## Task directions
Within the listing that follows, reproduce exactly the lines starting at the line with "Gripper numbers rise" and ending at the line with "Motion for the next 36", inclusive, and only those. Pictures are dropped.

## Source material
------------------------------
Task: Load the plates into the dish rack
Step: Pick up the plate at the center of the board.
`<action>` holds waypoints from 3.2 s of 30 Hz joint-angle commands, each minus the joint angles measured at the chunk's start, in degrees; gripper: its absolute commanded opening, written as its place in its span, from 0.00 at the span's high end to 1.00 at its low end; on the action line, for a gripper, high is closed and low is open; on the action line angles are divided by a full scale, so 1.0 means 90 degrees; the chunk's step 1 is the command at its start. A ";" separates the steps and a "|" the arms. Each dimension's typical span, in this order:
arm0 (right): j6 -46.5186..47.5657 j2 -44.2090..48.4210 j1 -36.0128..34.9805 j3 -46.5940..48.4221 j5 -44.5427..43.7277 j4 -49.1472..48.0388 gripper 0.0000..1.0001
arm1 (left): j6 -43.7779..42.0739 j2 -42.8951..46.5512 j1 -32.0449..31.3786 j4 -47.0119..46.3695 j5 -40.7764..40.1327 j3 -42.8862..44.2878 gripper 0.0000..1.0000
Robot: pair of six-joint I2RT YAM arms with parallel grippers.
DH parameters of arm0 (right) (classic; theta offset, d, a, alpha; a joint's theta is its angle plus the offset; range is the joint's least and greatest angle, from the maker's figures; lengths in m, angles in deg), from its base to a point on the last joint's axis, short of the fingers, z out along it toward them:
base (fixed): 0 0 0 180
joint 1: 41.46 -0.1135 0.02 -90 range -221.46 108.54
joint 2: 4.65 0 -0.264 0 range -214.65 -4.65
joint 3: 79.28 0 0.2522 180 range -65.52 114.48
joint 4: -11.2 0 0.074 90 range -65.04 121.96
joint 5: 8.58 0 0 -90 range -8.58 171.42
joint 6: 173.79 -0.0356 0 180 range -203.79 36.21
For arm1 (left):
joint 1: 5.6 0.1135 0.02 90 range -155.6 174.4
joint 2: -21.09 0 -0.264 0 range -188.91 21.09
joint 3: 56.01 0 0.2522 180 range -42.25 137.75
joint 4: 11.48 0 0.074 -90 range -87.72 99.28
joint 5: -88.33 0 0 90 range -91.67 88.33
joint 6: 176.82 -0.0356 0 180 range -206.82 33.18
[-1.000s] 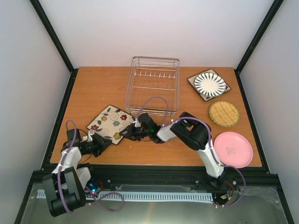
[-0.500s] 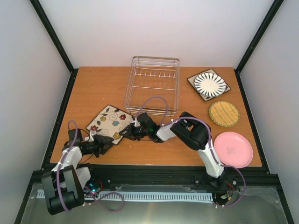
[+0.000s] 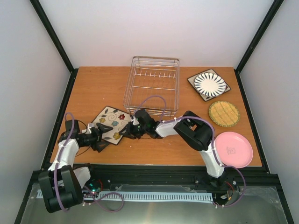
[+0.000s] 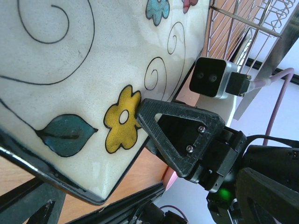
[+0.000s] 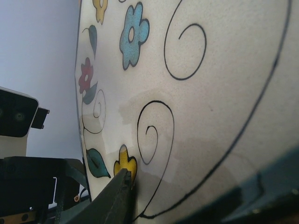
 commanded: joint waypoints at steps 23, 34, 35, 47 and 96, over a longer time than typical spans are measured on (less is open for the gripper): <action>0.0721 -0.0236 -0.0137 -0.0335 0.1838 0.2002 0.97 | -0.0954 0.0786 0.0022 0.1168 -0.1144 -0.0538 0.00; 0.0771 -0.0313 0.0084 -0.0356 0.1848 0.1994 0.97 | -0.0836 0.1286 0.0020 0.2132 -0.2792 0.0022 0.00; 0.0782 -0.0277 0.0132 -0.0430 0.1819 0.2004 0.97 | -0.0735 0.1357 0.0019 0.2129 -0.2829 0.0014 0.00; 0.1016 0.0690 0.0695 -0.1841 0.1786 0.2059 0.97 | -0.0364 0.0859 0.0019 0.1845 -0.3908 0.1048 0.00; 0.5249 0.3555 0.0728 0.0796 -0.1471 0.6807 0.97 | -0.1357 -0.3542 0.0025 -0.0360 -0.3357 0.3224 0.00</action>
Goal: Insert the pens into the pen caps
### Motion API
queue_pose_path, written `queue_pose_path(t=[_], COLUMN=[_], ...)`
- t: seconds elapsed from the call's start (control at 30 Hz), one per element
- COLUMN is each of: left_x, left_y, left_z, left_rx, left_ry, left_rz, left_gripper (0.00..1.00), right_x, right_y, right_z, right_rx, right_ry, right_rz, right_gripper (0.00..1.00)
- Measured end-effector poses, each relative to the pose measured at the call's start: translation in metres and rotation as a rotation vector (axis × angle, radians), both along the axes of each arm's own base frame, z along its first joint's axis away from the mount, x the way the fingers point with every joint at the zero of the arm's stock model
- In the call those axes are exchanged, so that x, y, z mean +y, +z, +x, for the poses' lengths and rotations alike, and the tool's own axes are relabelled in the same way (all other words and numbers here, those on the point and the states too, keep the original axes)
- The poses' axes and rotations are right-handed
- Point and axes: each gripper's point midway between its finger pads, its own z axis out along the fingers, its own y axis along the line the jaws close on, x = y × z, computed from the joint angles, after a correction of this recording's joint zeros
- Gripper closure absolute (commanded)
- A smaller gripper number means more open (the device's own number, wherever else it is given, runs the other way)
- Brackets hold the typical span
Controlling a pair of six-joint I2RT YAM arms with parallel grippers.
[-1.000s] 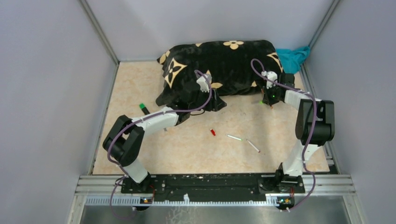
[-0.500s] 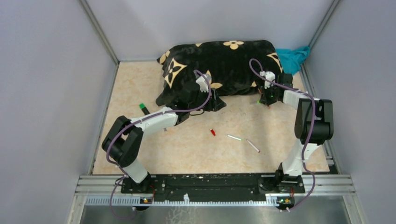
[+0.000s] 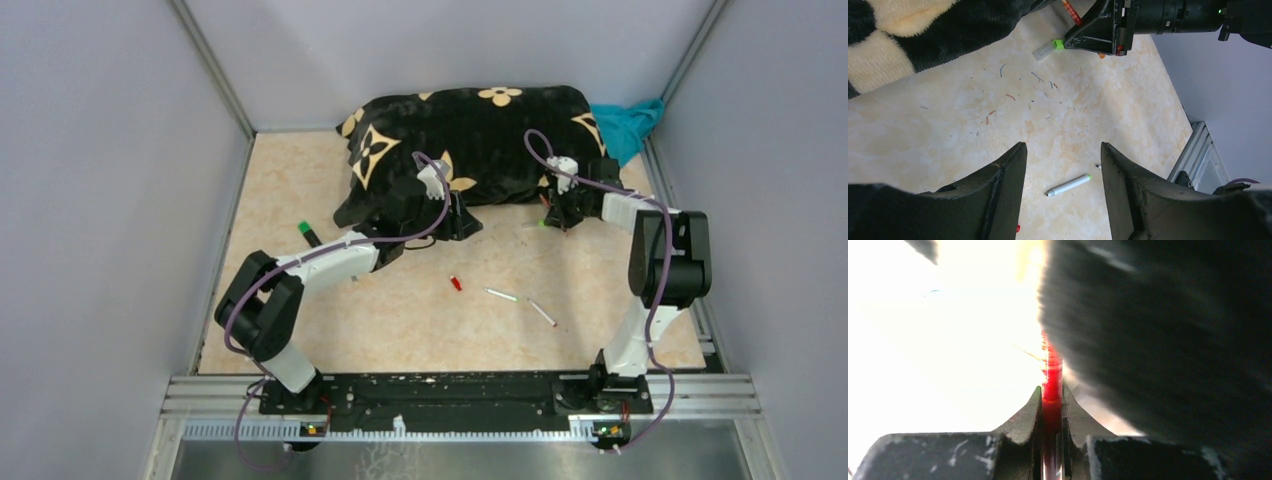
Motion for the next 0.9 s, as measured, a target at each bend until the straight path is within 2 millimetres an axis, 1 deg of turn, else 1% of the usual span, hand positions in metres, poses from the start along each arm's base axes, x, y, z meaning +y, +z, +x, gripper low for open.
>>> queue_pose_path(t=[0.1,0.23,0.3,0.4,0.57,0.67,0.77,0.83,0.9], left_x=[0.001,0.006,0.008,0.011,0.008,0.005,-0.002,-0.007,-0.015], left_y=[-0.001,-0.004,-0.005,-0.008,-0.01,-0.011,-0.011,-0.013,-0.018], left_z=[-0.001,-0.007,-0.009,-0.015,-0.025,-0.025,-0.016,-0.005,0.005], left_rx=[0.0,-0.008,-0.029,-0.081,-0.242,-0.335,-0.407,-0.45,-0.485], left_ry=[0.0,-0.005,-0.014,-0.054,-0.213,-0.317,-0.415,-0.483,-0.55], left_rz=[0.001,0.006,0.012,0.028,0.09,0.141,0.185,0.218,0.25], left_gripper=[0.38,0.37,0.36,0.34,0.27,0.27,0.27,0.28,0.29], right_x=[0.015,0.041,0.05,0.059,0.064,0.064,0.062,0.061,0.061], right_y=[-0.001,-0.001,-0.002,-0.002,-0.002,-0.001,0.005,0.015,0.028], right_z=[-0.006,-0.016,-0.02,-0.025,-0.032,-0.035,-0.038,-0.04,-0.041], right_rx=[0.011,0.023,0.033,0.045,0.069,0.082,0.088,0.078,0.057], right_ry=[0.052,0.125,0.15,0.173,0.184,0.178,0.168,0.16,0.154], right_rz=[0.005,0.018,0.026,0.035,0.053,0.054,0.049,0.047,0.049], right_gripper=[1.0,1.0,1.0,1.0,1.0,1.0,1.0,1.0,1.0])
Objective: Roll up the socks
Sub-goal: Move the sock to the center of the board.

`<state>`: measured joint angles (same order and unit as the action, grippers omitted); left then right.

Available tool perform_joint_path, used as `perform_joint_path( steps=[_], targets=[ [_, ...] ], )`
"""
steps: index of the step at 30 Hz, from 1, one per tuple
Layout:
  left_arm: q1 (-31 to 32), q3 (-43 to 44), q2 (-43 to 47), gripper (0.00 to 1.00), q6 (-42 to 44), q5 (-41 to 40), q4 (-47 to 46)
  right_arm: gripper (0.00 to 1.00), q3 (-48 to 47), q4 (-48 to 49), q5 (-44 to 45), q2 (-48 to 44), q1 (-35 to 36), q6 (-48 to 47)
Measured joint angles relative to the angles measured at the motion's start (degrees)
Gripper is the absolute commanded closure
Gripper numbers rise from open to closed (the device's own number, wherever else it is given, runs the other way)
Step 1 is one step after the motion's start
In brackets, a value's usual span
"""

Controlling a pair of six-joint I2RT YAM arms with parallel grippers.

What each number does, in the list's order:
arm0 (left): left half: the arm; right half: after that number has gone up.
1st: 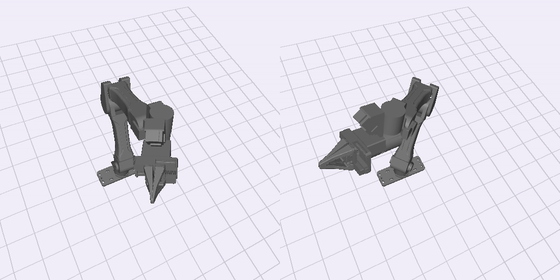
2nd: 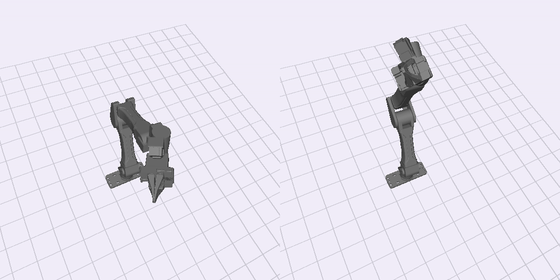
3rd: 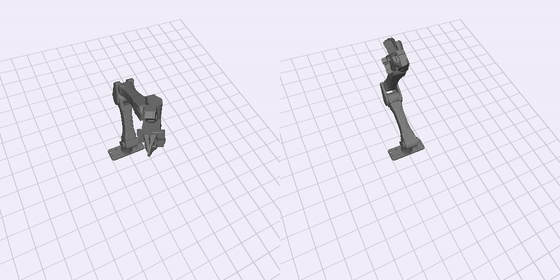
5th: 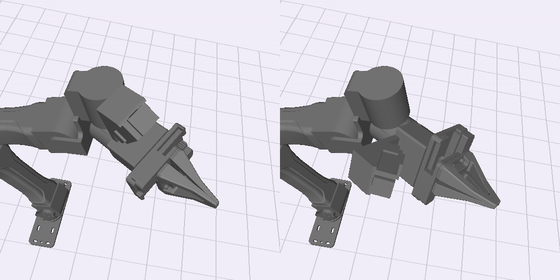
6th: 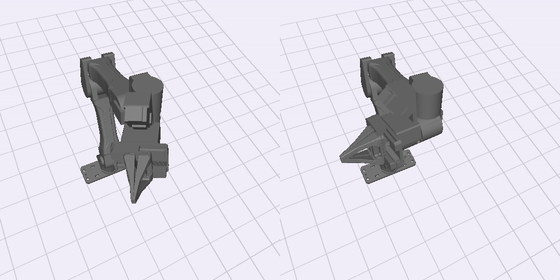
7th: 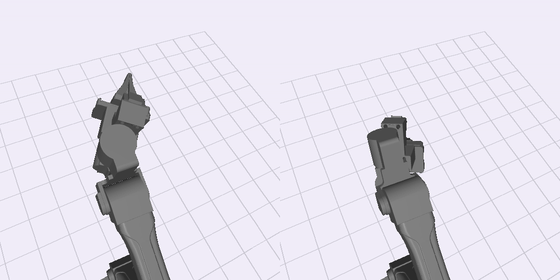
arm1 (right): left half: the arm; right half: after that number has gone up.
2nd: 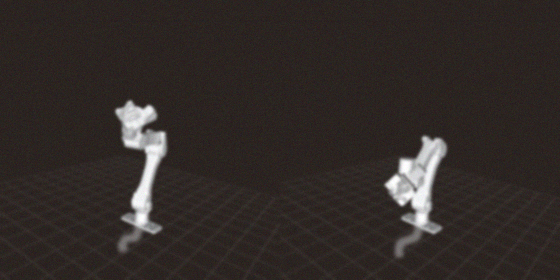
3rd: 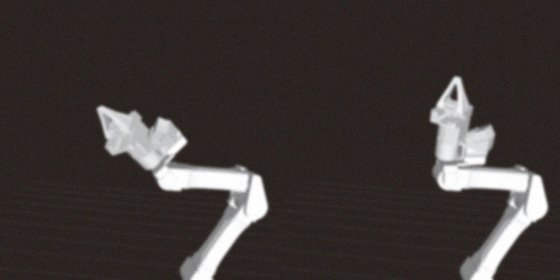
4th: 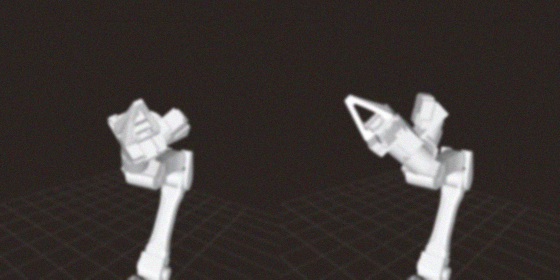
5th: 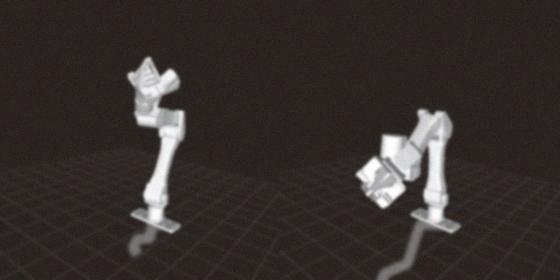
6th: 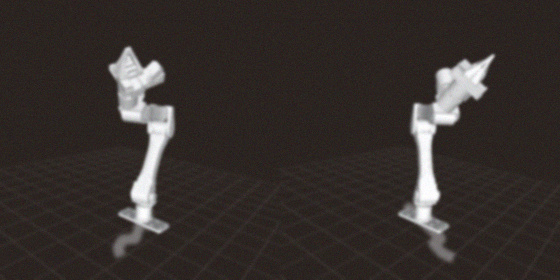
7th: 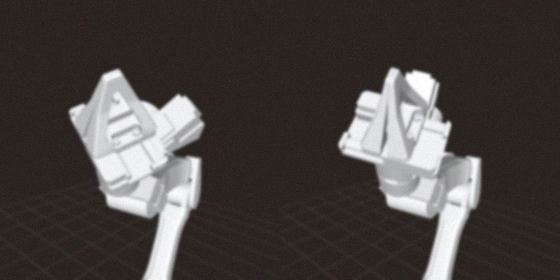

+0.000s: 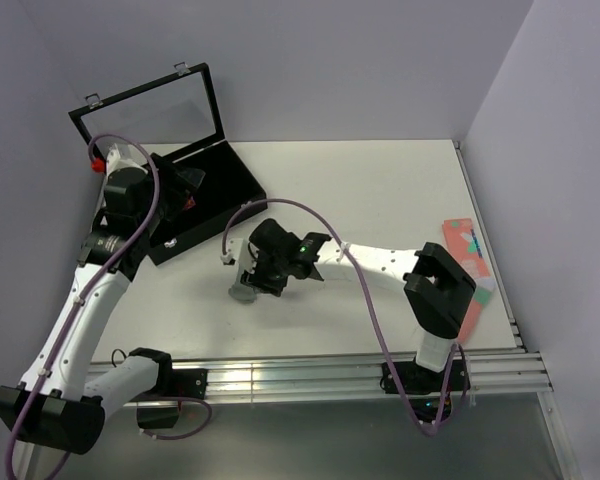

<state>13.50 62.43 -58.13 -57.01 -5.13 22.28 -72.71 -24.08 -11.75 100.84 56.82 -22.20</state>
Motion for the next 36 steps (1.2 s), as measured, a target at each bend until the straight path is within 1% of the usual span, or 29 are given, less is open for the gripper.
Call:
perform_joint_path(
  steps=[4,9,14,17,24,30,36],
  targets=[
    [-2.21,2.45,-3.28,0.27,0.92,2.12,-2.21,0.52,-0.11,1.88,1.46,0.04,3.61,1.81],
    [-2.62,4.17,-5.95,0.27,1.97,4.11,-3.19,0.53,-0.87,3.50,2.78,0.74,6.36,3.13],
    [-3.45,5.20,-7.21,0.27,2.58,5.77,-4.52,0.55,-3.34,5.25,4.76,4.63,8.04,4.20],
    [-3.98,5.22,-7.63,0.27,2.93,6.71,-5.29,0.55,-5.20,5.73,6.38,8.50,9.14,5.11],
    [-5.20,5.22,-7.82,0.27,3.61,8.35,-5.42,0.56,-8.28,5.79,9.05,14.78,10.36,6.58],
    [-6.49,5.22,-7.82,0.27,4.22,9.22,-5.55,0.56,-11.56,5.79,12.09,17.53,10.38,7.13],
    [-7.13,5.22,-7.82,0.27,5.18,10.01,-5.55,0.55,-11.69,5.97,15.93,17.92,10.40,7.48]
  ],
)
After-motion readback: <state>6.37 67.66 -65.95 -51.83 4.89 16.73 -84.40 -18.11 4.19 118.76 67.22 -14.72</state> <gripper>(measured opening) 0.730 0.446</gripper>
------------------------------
## Completed exercise
Gripper numbers rise from open to closed (the device's own number, wherever else it is given, runs the other way)
Step 1 is one step after the motion's start
In brackets, a value's usual span
"""

Controlling a pair of six-joint I2RT YAM arms with parallel grippers.

What each number does, in the list's order:
arm0 (left): left half: the arm; right half: after that number has gone up.
1st: 
2nd: 
3rd: 
5th: 
6th: 
7th: 
arm1 (right): left half: the arm; right half: after that number has gone up.
2nd: 
3rd: 
4th: 
5th: 
6th: 
7th: 

+0.000s: 

<state>13.50 62.43 -58.13 -57.01 -5.13 22.28 -72.71 -24.08 -11.75 100.84 56.82 -22.20</state>
Motion for the next 36 steps (1.2 s), as measured, a target at each bend until the straight path is within 1% of the usual span, or 29 are given, less is open for the gripper.

There is no more to the exercise.